* Exercise objective *
When a line in the records includes the string "beige", it goes into the tally; report that tally alone.

* Provided material *
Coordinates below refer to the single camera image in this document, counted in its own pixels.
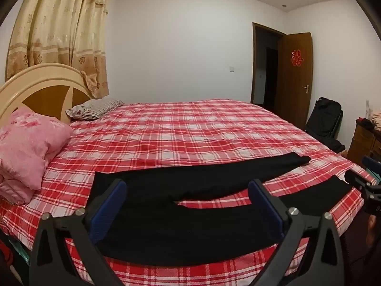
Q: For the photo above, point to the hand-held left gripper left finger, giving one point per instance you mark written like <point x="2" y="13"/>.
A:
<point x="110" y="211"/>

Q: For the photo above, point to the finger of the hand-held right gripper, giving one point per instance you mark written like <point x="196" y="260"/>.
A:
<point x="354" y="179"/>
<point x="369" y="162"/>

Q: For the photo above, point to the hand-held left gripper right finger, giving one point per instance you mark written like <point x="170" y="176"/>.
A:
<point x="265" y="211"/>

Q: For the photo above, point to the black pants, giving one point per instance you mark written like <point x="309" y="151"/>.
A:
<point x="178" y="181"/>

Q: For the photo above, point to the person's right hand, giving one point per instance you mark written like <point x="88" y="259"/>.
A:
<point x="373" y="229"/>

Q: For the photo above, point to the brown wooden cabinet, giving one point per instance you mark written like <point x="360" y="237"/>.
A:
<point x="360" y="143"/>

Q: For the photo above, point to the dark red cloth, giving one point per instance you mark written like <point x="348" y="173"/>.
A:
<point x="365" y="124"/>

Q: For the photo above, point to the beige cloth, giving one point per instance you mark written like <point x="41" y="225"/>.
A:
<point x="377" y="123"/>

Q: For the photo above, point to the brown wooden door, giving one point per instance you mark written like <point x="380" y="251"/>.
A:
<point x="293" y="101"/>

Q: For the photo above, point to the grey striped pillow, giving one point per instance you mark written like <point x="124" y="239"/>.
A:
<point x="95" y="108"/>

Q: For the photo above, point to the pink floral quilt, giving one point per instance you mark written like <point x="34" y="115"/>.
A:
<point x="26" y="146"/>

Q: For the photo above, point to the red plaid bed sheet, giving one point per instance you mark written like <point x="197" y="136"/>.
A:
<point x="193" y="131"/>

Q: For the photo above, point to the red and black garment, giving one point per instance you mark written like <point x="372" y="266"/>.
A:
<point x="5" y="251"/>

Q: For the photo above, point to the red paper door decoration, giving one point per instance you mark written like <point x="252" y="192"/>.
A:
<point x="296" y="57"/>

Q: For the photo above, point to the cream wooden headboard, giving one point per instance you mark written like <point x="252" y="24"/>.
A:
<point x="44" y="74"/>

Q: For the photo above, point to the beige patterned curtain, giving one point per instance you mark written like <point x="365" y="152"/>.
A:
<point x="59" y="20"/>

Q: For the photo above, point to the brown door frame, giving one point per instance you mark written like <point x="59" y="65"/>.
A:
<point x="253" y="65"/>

* Solved problem *
2